Show every line of the data below that includes the word "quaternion".

**Source data**:

┄┄┄┄┄┄┄┄┄┄┄┄┄┄┄┄┄┄┄┄

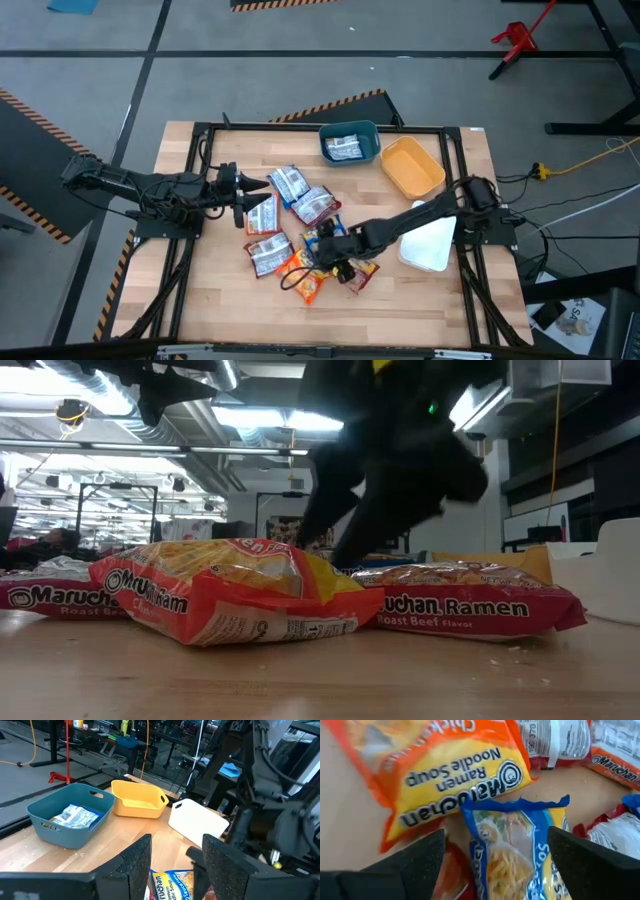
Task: Sort Maruchan noodles
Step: Put the bottom blue noodle pack into the blue bin
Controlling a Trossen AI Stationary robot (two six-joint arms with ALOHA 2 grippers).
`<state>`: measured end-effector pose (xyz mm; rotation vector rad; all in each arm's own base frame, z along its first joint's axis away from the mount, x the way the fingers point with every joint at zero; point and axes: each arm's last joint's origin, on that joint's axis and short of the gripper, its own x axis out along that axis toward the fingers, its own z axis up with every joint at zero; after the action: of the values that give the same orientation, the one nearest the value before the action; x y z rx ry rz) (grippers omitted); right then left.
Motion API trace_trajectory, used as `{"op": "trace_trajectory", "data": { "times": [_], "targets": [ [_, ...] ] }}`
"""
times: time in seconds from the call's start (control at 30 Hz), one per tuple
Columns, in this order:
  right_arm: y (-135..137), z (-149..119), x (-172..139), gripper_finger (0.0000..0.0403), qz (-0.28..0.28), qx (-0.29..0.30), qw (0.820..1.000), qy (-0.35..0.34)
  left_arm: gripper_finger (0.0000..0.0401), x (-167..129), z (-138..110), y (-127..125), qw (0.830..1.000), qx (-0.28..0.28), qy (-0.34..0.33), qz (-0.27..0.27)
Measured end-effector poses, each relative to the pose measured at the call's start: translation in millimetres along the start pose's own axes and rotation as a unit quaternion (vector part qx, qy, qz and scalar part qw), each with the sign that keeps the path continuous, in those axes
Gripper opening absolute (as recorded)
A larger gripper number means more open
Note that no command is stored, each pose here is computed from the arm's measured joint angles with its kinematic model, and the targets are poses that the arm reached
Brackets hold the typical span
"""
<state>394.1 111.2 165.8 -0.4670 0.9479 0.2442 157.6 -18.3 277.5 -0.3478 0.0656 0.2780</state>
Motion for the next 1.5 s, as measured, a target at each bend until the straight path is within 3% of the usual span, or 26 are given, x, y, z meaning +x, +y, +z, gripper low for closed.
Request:
{"op": "trace_trajectory", "data": {
  "times": [0.27, 0.4, 0.8, 0.97, 1.27, 1.5],
  "targets": [
    [1.3, -11.1, 24.4, 0.0314, -0.040, -0.007, 0.998, 0.042, 0.0170, 0.0, -0.2, 0.2, 1.000, 0.001, 0.000, 0.003],
    [0.5, -12.8, 26.4, 0.0286, -0.063, -0.006, 0.997, 0.052, 0.0170, 0.0, -0.2, 0.3, 1.000, 0.001, 0.000, 0.003],
    [-0.3, -12.2, 25.1, 0.0082, -0.088, 0.012, 0.994, 0.056, 0.0170, 0.0, -0.3, 0.3, 1.000, 0.001, 0.001, 0.003],
    [-0.3, -11.0, 24.3, 0.0016, -0.082, 0.021, 0.995, 0.058, 0.0170, 0.0, -0.3, 0.3, 1.000, 0.001, 0.001, 0.003],
    [-8.6, 14.5, 7.7, 0.0002, -0.059, 0.052, 0.996, 0.037, 0.0170, 0.0, -0.3, 0.3, 1.000, 0.001, 0.001, 0.003],
    [-23.5, 41.4, -33.8, 0.0001, -0.069, 0.051, 0.996, 0.004, 0.0170, 0.0, -0.6, 0.4, 1.000, 0.002, 0.003, 0.004]
  ]
}}
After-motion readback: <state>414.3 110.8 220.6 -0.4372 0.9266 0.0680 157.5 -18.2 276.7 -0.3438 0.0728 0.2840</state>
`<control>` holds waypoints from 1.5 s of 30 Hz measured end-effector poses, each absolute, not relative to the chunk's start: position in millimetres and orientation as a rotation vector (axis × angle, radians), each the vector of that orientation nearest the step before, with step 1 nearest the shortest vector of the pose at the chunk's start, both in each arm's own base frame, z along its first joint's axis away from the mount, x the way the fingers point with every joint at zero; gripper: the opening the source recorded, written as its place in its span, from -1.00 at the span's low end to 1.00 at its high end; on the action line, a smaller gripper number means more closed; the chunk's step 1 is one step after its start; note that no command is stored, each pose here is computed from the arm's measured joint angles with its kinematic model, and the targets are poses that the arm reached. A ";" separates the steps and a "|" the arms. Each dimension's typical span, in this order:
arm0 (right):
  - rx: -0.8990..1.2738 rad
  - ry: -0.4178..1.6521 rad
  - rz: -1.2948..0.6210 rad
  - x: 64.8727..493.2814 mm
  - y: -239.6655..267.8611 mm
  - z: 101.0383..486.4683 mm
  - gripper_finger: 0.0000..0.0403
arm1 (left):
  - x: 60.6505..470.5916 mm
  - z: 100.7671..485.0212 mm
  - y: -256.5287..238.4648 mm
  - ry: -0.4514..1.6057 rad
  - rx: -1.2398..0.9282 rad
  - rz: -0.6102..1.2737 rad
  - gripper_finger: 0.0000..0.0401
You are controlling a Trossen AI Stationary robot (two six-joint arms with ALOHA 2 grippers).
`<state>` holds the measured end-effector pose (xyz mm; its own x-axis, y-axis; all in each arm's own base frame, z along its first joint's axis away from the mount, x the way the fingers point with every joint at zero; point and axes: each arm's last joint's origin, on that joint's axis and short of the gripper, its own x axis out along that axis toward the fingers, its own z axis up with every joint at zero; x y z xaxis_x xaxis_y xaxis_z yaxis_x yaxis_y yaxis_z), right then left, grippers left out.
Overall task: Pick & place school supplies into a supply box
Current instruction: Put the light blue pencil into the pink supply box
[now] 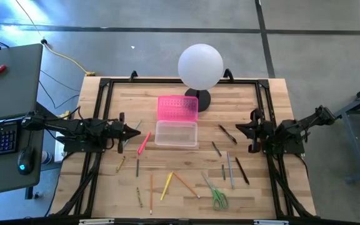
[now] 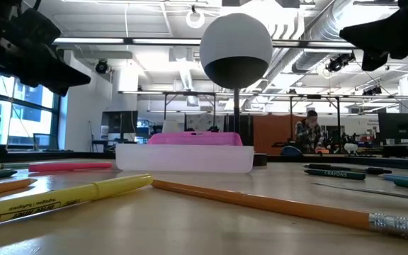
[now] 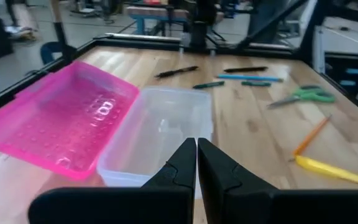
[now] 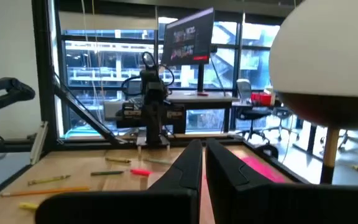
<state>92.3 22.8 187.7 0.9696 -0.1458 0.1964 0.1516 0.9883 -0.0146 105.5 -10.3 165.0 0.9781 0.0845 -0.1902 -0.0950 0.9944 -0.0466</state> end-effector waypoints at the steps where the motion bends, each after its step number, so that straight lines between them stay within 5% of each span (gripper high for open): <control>1: -0.035 -0.201 -0.152 92.1 22.8 188.3 -1.00 | 105.6 165.2 -10.4 0.186 -0.069 0.091 -0.76; 21: -0.097 -0.250 -0.366 88.1 16.2 197.7 -1.00 | 106.0 187.9 -9.7 0.038 -0.223 0.112 -0.76; 28: -0.072 -0.229 -0.471 87.0 13.3 197.1 -1.00 | 98.9 219.7 -4.8 0.086 0.082 0.241 -0.76; 45: 0.062 -0.129 -0.364 102.2 21.4 182.5 -1.00 | 113.3 214.6 -0.7 0.316 0.252 0.476 -0.76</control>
<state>102.2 21.4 182.5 0.9262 -0.3592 0.1150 0.3512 0.9325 0.0839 113.3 -0.7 214.6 0.8419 0.4844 -0.2377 -0.4074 0.8595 0.3087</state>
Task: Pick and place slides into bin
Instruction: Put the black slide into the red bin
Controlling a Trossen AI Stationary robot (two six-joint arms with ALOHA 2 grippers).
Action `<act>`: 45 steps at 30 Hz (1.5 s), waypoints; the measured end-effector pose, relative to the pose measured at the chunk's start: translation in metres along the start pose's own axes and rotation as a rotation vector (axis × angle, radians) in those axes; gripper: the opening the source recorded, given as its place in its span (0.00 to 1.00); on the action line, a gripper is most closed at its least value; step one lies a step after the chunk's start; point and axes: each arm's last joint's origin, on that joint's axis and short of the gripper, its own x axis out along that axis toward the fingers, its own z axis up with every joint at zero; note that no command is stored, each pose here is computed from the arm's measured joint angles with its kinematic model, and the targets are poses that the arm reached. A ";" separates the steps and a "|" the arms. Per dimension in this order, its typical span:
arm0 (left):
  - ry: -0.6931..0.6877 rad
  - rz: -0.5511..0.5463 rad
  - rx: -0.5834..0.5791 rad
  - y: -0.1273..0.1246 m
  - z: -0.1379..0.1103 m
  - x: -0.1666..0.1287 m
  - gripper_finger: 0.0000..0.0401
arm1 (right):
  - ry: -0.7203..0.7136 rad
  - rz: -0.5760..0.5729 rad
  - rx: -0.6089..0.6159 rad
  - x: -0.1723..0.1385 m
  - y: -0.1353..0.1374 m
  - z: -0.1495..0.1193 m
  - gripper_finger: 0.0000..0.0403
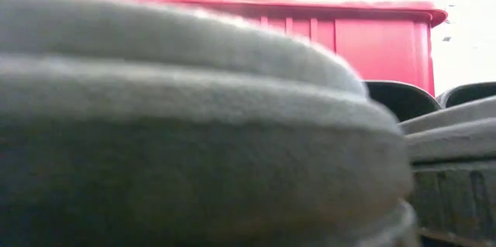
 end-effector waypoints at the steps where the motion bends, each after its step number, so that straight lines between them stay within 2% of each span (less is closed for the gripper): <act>1: 0.001 -0.006 -0.002 -0.004 0.003 -0.001 0.52 | -0.003 0.003 -0.006 0.000 0.002 0.000 0.38; 7: 0.022 -0.079 -0.035 -0.024 0.014 -0.005 0.52 | -0.011 -0.026 -0.023 -0.002 0.011 0.002 0.38; 24: 0.153 -0.269 -0.132 -0.081 0.003 0.015 0.52 | 0.018 0.003 0.028 0.000 0.025 -0.004 0.38; 30: 0.202 -0.330 -0.124 -0.103 0.005 0.034 0.52 | 0.034 -0.056 0.028 0.002 0.027 -0.008 0.38; 39: 0.313 -0.346 -0.078 -0.114 -0.008 0.063 0.52 | 0.033 -0.044 0.034 0.001 0.029 -0.007 0.38; 45: 0.363 -0.335 -0.077 -0.112 -0.014 0.073 0.52 | 0.033 -0.043 0.032 0.001 0.029 -0.007 0.38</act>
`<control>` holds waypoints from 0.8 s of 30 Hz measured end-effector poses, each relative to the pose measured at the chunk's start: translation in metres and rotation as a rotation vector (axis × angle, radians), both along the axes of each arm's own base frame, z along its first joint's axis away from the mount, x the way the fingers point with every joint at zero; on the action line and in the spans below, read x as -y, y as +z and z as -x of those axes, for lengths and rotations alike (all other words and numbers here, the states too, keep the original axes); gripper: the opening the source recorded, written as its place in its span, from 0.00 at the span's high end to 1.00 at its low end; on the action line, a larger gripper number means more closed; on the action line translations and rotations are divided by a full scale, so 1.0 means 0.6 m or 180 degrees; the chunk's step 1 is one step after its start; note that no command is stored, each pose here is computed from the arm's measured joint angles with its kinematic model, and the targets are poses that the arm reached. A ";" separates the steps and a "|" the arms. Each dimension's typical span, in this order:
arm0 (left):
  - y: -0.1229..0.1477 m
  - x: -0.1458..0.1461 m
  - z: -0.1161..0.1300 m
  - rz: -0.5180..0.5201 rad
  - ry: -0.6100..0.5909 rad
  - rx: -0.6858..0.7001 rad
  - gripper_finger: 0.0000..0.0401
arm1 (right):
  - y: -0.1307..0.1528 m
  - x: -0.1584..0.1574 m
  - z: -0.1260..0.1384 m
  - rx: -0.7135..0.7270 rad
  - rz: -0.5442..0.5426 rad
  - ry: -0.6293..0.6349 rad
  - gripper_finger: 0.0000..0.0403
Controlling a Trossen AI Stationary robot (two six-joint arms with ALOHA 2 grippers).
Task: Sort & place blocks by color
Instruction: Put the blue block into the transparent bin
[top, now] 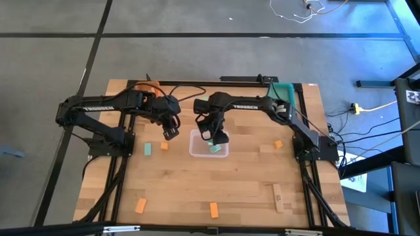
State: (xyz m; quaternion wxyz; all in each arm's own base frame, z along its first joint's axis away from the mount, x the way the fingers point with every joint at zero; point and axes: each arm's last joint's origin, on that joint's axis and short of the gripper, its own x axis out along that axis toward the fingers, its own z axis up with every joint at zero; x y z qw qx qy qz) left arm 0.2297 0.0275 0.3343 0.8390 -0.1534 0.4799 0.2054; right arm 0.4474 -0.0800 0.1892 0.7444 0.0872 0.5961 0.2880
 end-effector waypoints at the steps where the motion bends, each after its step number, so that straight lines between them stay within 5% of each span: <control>1: 0.000 0.000 0.000 0.0006 0.0010 -0.0004 0.68 | 0.000 0.000 0.000 0.0004 0.0003 -0.0001 0.68; 7: -0.003 0.000 0.007 0.0073 0.0152 -0.0115 0.68 | 0.000 0.003 -0.005 0.0098 0.0025 -0.0009 0.53; 14: -0.010 0.002 0.023 0.0231 0.0545 -0.0387 0.68 | 0.003 0.016 -0.002 0.0122 0.0027 -0.0075 0.51; 24: -0.019 0.019 0.061 0.0854 0.2297 -0.0813 0.68 | 0.113 0.090 0.050 0.0564 0.0158 -0.0447 0.51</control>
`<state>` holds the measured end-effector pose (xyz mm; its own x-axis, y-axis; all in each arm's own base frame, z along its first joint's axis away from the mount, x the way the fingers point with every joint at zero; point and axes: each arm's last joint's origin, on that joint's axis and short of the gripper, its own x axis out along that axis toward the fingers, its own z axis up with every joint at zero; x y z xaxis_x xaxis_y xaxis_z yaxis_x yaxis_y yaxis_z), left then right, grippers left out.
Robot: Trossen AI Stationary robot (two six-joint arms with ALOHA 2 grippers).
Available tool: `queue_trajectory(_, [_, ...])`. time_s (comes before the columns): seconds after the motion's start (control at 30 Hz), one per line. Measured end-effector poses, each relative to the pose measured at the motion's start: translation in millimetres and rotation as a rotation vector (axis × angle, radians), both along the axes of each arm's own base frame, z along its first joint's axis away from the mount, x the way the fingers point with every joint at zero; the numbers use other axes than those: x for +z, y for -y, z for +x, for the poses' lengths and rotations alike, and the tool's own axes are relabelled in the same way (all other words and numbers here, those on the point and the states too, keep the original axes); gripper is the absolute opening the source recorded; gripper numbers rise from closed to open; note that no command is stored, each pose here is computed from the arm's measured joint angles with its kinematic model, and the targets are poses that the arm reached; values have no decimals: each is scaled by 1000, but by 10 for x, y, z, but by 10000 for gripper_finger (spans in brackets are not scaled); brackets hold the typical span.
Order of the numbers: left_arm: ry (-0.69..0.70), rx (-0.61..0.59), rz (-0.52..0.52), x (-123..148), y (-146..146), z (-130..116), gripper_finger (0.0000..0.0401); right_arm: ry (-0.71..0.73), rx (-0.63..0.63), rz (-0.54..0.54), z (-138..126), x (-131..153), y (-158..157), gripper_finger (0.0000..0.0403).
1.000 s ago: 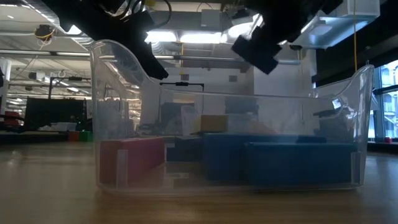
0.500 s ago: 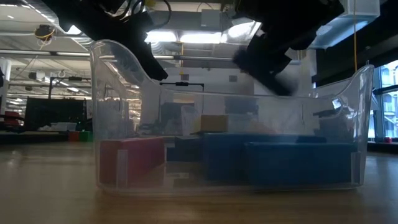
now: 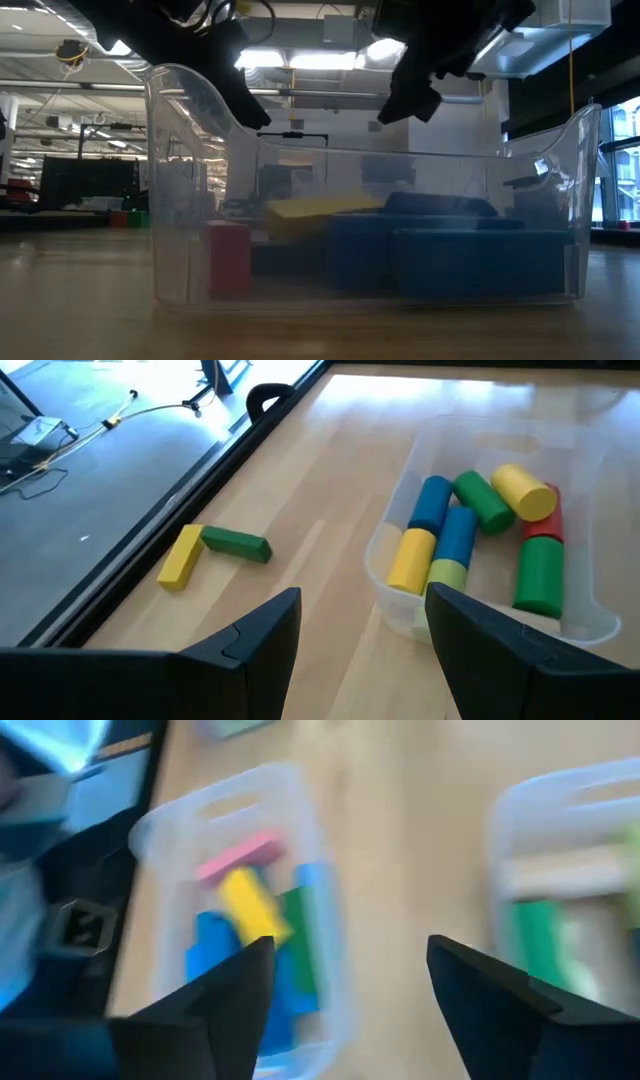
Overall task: Sort blocks by size
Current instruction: Put the green rectangular block into the bottom right transparent bin
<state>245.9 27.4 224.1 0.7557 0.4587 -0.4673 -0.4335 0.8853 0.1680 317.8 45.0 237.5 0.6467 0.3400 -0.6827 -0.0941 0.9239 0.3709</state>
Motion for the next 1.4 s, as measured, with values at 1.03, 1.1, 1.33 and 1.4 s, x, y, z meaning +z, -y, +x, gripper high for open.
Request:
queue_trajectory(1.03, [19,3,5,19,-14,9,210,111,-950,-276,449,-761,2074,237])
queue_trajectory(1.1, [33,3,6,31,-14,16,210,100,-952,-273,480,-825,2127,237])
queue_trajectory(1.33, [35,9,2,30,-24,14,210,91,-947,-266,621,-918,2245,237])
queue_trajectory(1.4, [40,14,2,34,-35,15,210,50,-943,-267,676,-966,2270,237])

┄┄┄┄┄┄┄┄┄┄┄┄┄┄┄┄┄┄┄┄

**Worked solution**:
Measured end-effector poses, each relative to the pose measured at the call's start: translation in millimetres along the start pose's own axes and rotation as a unit quaternion (vector part qx, qy, qz and scalar part qw), each with the sign that keeps the path continuous, in those axes
State: (xyz m; quaternion wxyz; all in each arm's own base frame, z along its first joint's axis away from the mount, x the way the fingers point with every joint at zero; point and axes: each arm's last joint's origin, on that joint's axis and short of the gripper, its own x axis out along that axis toward the fingers, its own z axis up with every joint at zero; x y z qw qx qy qz) left arm 0.2297 0.0275 0.3343 0.8390 -0.1534 0.4799 0.2054; right arm 0.4474 -0.0800 0.1892 0.7444 0.0872 0.5961 0.2880

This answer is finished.